First, the migration and journey to L.A. by American dreamers—caused by education, acting, music and employment—can be classified as effortless, moderately difficult, demanding and unachievable. Primarily, people come to L.A. to further their learning, whether it is at a two-year institution, four-year university or trade school. The city offers any type of training one could want, such as Recording, Fashion and Acting. Now, using this knowledge one can perform at some of the many music venues, improvisation clubs, or find a job in their profession while figuring out how to make ends meet. As well, while changing locations is not easy, discovering plenty to do on the weekends can be. The city is known for entertainment and does not disappoint with ritzy dance clubs, opulent dining and grungy dive bars. But, too much play and not enough work can make Jack (or Jill) a poor boy (or girl). Finding employment can be arduous, but necessary since the cost of living in Los Angeles is as high as almost anywhere in the world. Also, adjusting to the fast-paced lifestyle can discourage some people comfortable with small-town attitude. Finally, one either adapts or will make the even longer journey back home or to another location. All in all, many will continue to journey to Los Angeles for different reasons such as school and stardom, but will find the change simple to agonizing.
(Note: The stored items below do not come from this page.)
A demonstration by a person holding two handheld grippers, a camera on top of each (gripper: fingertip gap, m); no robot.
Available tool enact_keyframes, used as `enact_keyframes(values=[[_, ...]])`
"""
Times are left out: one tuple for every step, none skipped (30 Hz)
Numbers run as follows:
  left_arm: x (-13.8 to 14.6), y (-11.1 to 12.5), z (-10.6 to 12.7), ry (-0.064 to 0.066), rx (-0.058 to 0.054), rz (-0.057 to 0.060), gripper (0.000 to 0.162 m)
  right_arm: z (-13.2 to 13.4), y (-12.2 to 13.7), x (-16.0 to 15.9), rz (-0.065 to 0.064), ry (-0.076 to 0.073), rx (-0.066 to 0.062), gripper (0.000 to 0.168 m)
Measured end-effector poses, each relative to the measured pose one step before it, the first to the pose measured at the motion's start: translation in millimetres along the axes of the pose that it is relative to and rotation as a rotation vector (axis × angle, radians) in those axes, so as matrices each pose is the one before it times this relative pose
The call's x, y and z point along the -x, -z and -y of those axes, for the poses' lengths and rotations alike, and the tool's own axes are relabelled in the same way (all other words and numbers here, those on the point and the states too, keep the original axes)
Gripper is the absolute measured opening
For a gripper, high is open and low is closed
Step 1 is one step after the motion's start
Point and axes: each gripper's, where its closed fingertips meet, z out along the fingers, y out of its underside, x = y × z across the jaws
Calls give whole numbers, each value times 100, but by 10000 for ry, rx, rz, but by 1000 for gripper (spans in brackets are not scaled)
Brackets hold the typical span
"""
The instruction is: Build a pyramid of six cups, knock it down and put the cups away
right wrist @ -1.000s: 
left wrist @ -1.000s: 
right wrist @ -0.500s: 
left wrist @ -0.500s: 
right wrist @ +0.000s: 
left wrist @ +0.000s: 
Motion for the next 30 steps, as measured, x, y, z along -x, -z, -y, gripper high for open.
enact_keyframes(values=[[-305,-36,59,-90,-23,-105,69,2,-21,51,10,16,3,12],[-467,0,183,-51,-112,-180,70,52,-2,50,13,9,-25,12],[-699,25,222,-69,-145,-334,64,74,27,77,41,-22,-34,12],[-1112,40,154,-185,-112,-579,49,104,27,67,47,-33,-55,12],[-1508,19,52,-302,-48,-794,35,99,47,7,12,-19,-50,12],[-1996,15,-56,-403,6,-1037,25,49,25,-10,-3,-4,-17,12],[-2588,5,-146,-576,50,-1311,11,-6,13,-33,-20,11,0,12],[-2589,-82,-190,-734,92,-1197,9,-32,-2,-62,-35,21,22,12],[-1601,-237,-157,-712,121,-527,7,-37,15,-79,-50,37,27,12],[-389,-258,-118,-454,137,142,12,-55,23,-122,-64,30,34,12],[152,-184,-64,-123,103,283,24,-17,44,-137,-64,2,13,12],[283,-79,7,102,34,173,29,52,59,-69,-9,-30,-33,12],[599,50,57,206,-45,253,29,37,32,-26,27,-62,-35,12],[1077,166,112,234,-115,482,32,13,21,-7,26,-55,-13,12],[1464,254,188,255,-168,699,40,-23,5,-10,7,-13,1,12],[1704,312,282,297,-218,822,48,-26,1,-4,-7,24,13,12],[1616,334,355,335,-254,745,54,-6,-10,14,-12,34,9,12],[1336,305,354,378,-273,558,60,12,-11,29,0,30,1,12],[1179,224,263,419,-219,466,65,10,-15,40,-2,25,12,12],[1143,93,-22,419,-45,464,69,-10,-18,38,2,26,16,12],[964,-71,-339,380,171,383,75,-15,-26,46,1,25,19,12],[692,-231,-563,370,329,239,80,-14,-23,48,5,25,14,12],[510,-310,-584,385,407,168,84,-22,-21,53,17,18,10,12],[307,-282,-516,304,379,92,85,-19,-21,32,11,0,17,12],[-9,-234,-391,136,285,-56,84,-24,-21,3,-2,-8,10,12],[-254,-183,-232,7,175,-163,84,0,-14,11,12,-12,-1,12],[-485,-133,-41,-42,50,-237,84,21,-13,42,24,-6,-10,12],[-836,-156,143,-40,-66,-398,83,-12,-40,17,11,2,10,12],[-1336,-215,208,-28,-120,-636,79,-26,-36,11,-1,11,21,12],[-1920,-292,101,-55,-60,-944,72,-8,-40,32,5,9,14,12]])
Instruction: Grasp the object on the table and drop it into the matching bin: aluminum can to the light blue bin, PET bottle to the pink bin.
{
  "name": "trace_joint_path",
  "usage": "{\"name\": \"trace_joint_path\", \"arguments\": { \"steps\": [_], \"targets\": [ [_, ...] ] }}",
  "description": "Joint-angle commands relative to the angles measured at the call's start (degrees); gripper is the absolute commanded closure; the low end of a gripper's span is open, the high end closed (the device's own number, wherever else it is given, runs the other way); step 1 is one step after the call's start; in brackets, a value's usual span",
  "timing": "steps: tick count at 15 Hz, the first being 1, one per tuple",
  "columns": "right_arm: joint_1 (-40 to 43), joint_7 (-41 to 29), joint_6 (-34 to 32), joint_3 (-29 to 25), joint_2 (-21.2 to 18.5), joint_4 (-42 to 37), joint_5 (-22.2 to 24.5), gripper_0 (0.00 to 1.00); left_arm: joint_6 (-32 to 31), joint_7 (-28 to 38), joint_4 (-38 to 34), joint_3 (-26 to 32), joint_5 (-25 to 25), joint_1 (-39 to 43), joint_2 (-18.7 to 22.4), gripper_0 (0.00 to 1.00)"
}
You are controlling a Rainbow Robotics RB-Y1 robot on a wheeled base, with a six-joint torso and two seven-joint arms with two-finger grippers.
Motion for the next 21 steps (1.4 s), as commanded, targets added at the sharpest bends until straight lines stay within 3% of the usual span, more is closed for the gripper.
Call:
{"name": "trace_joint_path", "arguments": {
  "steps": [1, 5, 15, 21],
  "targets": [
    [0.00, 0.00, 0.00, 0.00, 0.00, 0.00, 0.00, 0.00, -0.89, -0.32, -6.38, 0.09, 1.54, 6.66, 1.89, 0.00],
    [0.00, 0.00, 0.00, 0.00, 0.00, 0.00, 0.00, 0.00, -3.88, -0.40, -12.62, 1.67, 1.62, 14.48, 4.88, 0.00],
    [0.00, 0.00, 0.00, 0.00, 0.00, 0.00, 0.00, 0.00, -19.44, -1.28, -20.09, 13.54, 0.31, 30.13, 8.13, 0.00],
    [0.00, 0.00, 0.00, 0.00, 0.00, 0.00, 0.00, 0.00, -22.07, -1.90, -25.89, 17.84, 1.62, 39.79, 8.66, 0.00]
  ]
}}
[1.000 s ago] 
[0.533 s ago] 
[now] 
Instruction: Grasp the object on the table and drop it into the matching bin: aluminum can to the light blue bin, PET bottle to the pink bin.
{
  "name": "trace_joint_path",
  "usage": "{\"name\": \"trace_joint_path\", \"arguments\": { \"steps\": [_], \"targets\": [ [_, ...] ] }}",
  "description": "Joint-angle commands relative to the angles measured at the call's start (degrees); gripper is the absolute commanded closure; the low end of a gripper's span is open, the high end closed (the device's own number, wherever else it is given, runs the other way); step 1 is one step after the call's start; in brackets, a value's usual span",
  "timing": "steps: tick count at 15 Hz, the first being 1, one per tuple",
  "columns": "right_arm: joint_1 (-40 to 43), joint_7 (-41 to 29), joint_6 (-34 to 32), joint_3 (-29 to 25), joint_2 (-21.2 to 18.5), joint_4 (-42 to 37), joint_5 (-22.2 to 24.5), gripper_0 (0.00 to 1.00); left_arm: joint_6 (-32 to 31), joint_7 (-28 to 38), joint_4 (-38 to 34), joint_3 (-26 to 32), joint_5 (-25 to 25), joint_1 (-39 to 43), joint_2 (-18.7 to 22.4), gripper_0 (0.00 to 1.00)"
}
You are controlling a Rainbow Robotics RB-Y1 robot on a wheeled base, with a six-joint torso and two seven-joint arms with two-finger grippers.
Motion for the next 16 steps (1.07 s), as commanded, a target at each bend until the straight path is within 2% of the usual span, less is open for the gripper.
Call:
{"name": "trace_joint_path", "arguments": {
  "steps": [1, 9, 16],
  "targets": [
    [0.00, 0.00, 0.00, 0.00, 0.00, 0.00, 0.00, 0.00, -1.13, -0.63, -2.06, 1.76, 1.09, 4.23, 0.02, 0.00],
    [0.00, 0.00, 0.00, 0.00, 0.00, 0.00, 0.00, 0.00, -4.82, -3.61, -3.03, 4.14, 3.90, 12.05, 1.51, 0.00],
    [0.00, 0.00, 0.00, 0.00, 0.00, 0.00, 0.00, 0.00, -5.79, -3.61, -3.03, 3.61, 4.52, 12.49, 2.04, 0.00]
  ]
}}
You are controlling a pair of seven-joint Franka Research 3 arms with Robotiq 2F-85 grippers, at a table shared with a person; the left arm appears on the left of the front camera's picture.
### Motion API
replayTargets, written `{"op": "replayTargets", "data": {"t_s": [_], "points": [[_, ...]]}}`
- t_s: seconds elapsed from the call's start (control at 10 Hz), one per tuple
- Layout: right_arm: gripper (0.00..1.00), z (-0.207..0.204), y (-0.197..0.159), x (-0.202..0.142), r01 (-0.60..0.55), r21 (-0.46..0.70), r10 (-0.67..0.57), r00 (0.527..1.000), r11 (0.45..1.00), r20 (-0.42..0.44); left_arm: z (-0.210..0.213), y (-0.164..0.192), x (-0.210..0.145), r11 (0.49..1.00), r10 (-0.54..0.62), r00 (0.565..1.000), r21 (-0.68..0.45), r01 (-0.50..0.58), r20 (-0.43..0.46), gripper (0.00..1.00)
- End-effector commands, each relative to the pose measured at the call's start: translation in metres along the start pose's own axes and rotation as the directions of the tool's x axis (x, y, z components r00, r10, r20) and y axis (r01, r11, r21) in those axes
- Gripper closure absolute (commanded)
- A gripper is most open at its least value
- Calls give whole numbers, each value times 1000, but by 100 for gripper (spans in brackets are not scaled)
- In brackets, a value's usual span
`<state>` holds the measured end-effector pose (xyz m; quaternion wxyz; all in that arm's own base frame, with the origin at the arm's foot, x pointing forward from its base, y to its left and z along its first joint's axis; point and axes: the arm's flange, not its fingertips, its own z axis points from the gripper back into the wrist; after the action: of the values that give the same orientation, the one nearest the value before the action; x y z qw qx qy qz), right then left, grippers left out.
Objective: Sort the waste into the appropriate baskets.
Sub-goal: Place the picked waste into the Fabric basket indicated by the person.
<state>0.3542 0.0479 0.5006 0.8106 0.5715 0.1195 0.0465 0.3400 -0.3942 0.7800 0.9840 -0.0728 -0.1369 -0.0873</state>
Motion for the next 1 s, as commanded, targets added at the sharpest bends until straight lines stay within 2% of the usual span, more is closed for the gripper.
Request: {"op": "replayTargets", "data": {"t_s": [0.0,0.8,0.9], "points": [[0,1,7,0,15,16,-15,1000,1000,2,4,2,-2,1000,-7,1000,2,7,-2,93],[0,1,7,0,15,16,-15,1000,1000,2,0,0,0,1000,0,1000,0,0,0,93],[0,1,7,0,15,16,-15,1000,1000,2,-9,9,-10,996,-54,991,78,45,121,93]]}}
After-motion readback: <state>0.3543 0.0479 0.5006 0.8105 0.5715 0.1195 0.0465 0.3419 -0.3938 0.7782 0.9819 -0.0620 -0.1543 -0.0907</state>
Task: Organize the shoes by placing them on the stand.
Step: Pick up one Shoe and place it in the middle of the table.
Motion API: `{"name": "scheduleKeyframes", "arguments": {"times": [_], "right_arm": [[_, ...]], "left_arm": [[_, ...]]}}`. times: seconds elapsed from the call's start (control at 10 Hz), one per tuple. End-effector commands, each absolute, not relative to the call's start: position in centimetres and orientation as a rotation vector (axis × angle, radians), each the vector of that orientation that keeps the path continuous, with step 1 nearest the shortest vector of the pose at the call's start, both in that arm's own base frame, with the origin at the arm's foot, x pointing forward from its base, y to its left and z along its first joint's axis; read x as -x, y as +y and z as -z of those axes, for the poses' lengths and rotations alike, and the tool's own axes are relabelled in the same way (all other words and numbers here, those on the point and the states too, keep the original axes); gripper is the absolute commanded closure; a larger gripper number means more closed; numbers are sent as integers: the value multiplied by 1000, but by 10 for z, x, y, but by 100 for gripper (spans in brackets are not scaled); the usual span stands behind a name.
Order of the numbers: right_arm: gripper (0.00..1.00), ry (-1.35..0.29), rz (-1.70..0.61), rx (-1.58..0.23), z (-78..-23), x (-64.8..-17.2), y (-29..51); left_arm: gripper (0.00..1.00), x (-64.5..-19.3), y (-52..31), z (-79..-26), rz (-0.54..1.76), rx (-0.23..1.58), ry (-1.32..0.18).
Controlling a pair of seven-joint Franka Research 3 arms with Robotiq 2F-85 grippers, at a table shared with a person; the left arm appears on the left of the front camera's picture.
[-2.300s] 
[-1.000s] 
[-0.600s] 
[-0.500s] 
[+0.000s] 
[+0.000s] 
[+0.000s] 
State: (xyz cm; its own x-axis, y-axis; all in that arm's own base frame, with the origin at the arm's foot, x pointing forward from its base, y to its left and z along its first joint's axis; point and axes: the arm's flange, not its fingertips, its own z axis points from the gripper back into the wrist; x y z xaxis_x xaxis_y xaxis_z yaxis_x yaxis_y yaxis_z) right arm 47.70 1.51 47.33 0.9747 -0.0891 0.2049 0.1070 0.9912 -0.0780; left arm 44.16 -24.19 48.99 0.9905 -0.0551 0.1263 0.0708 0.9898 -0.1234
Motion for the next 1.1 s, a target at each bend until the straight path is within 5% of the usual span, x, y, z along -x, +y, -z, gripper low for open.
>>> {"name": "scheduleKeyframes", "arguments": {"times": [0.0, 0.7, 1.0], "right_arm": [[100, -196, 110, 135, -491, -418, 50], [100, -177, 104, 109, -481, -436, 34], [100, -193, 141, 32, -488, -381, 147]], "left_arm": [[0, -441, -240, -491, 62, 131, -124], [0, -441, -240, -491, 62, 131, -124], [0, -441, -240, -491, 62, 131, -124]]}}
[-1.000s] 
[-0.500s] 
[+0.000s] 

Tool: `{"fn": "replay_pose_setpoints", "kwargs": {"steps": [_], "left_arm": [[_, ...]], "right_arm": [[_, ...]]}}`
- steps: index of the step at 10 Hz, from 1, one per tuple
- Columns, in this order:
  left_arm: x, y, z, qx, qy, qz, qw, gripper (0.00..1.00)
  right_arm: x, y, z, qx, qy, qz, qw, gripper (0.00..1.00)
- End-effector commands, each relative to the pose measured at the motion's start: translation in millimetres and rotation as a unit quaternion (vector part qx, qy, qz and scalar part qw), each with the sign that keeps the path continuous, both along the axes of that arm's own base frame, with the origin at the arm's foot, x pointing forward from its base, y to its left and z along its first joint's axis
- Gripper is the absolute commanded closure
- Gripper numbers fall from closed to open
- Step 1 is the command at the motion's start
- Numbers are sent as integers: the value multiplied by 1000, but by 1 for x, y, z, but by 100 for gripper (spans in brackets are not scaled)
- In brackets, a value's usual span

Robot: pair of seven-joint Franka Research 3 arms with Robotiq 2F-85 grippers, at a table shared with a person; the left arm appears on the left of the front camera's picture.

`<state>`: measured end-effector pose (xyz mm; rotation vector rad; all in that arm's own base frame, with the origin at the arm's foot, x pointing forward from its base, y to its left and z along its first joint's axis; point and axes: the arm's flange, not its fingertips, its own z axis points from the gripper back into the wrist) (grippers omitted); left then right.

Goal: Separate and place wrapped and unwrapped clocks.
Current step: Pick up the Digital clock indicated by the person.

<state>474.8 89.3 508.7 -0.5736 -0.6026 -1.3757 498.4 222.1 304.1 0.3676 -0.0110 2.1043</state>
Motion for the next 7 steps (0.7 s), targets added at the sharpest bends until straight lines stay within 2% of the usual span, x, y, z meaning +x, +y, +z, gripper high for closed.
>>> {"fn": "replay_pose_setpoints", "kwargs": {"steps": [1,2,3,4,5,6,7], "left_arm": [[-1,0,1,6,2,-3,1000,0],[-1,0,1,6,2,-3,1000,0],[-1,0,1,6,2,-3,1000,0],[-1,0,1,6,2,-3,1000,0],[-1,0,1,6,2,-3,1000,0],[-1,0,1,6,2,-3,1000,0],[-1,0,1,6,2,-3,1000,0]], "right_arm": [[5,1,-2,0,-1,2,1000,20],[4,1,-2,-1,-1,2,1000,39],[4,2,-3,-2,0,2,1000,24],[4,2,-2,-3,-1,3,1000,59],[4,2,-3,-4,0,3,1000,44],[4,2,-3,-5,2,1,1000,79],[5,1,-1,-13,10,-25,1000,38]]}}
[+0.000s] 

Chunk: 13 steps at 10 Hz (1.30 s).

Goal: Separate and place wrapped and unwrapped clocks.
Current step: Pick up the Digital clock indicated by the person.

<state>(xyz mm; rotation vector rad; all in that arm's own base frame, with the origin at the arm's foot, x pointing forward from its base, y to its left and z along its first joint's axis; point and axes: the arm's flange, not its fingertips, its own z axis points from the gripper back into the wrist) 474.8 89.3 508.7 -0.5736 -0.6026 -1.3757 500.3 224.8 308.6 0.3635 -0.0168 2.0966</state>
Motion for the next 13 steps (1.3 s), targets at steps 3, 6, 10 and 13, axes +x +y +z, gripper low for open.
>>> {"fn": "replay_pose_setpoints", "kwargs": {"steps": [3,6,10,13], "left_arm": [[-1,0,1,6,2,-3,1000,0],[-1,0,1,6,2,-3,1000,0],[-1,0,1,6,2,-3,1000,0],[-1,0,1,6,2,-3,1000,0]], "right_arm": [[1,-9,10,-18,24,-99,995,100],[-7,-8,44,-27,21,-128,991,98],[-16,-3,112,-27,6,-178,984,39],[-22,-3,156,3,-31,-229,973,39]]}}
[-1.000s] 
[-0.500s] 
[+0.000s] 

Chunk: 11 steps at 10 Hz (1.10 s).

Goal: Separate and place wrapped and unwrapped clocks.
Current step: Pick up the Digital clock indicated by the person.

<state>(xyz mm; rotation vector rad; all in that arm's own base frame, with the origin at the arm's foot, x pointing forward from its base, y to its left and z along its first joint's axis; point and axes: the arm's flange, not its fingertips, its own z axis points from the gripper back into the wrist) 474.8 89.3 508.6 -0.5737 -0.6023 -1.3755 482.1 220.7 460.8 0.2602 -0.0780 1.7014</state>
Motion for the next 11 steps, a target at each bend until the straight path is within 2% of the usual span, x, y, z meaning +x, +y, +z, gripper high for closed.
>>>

Next, to achieve comfort in a functional home in L.A. one needs electricity, water, utilities, trash-service, and of course, entertainment. First, electricity powers everything in a house from its refrigerator to the computer, while water service allows a person to take a shower, use the bathroom and cook and clean in the kitchen. Also, utilities heat the water in a home as well as sometimes power your oven, while trash pick-up helps keep a place tidy and organized. Furthermore, entertainment can entail anything from five television stations to Internet at the speed of light. To start with, call the Los Angeles Department of Water and Power. Like their name states, they will cover one’s electricity and water after notification of new ownership. Similarly, after notice by phone call, utilities will be turned on, typically within twenty-four hours. Now, most apartments in Los Angeles have a trash service included, but most homes do not, and arrangements have to be made with a waste disposal company on the home’s trash-route. Finally, since so many competing companies offer in-home entertainment, one has to choose which company offers the best deal for their digital desires. In the same way, this luxury can be obtained by calling the preferred company, then setting an appointment for installation. All in all, lights, the shower, the stove, trash pick-up and a T.V. can make a house feel like home.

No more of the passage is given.